The fundamental unit of electromagnetic phenomena is the photon, the smallest possible amount of electromagnetic energy of a particular wavelength. Photons, which are without mass, move at the speed of light—300,000 km/sec (186,000 miles/sec) in the form of waves analogous to the way waves propagate through the oceans. The energy of a photon determines the frequency (and wavelength) of light that is associated with it. The greater the energy of the photon, the greater the frequency of light and vice versa.
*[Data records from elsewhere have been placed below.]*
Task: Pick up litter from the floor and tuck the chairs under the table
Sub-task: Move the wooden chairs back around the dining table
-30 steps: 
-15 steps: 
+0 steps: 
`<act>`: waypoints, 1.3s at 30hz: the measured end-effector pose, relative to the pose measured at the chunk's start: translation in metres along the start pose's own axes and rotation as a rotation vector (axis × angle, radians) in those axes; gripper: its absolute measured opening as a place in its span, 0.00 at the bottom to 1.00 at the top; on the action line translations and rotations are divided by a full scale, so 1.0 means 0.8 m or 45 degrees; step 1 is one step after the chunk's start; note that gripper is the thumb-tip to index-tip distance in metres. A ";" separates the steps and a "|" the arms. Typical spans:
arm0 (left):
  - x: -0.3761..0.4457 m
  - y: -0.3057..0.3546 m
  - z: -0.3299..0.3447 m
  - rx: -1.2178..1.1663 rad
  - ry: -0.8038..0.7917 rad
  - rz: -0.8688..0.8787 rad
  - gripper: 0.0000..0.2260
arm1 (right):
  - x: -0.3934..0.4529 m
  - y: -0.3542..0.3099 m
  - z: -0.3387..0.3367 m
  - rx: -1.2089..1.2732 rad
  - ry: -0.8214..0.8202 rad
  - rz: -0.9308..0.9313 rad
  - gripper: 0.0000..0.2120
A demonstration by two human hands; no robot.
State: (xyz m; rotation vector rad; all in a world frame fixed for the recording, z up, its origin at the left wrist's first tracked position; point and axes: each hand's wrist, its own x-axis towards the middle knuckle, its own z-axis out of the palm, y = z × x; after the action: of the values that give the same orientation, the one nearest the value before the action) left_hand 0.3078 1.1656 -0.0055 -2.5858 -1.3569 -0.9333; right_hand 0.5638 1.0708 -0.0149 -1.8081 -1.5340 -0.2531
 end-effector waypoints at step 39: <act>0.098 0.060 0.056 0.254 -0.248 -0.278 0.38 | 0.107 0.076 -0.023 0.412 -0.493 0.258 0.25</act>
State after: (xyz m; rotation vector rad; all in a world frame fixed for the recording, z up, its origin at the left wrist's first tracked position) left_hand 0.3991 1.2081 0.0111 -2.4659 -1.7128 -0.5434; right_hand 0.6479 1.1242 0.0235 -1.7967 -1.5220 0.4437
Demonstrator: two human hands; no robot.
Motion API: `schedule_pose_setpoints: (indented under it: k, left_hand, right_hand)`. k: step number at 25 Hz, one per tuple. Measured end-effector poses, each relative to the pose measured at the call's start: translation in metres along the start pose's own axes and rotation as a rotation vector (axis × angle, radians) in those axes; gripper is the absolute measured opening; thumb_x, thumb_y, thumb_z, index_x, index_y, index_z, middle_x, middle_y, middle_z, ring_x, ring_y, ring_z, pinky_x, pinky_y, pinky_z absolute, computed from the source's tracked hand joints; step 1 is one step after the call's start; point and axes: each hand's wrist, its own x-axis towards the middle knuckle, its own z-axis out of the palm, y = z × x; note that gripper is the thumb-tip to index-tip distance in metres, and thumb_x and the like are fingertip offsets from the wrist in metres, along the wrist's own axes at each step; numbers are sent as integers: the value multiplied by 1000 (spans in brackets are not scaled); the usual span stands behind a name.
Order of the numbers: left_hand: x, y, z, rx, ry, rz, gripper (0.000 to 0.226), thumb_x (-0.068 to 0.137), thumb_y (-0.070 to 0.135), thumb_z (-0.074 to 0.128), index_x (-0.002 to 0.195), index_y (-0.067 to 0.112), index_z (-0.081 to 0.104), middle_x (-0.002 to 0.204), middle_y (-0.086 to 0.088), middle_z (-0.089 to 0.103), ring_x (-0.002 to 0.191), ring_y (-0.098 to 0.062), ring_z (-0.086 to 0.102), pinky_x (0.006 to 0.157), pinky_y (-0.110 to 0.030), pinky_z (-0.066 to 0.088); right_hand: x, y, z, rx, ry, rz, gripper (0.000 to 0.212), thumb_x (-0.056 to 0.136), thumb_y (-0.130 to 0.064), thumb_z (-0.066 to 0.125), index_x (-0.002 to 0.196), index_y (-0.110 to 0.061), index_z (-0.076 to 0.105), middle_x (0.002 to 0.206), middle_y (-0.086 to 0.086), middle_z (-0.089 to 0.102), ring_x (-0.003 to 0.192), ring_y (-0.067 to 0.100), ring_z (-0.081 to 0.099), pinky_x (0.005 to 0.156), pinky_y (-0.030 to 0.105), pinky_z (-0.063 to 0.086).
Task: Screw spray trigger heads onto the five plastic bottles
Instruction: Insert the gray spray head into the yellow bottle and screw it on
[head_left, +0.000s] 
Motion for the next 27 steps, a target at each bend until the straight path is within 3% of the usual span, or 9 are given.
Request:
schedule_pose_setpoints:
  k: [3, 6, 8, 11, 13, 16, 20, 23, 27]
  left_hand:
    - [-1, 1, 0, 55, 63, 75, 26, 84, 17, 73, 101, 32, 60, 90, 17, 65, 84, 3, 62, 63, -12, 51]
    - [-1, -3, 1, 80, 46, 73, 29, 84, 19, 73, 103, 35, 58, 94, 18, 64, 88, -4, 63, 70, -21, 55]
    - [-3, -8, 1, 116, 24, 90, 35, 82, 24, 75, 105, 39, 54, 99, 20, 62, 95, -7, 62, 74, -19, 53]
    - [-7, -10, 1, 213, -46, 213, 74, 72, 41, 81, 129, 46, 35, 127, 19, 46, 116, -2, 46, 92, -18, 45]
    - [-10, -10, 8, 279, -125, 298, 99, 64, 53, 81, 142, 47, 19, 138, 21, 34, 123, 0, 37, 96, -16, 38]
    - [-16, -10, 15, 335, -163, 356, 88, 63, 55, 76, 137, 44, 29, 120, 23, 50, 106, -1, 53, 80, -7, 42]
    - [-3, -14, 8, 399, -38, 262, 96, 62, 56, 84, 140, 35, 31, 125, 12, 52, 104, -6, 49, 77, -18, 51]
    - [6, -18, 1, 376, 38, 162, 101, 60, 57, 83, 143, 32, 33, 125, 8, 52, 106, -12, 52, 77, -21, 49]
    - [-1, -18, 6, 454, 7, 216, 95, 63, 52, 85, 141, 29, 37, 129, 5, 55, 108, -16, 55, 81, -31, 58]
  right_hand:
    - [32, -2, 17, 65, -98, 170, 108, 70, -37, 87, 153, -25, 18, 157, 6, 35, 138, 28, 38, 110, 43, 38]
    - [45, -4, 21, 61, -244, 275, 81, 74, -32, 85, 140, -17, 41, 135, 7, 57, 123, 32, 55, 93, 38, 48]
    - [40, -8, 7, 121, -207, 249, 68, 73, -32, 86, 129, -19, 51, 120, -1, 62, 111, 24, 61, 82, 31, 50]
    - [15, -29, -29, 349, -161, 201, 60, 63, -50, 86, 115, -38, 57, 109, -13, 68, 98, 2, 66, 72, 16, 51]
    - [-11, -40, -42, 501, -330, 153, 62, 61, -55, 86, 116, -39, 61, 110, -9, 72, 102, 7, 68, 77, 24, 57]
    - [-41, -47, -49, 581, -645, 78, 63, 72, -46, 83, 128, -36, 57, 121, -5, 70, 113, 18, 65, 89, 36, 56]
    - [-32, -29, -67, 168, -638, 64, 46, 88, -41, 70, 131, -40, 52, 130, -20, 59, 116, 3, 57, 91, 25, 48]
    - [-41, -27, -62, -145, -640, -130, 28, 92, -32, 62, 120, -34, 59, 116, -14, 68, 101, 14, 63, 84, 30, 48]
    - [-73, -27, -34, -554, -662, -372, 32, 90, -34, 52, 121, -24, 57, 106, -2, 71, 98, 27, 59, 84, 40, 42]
The entire array of electromagnetic waves comprises the electromagnetic (EM) spectrum. The waves are called electromagnetic because they consist of combined electric and magnetic waves that result when a charged particle (electron) accelerates. The EM spectrum has been arbitrarily divided into regions or intervals to which descriptive names have been applied. At the very energetic (high frequency; short wavelength) end are gamma rays and x-rays. Radiation in the ultraviolet region extends from about 1 nanometer to about 0.36 micrometers. It is convenient to measure the mid-regions of the spectrum in these two units: micrometers (µm), a unit of length equivalent to one-millionth of a meter, or nanometers (nm), a unit of length equivalent to one-billionith of a meter. The visible region occupies the range between 0.4 and 0.7 µm, or its equivalents of 400 to 700 nm. The infrared (IR) region, spans between 0.7 and 100 µm. At shorter wavelengths (near .7 µm) infrared radiation can be detected by special film, while at longer wavelengths it is felt as heat.
Longer wavelength intervals are measured in units ranging from millimeters (mm) through meters (m). The microwave region spreads across 1 mm to 1 m; this includes all of the intervals used by man-made radar systems, which generate their own active radiation directed towards (and reflected from) targets of interest. The lowest frequency (longest wavelength) region—beyond 1 m—is associated with radio waves.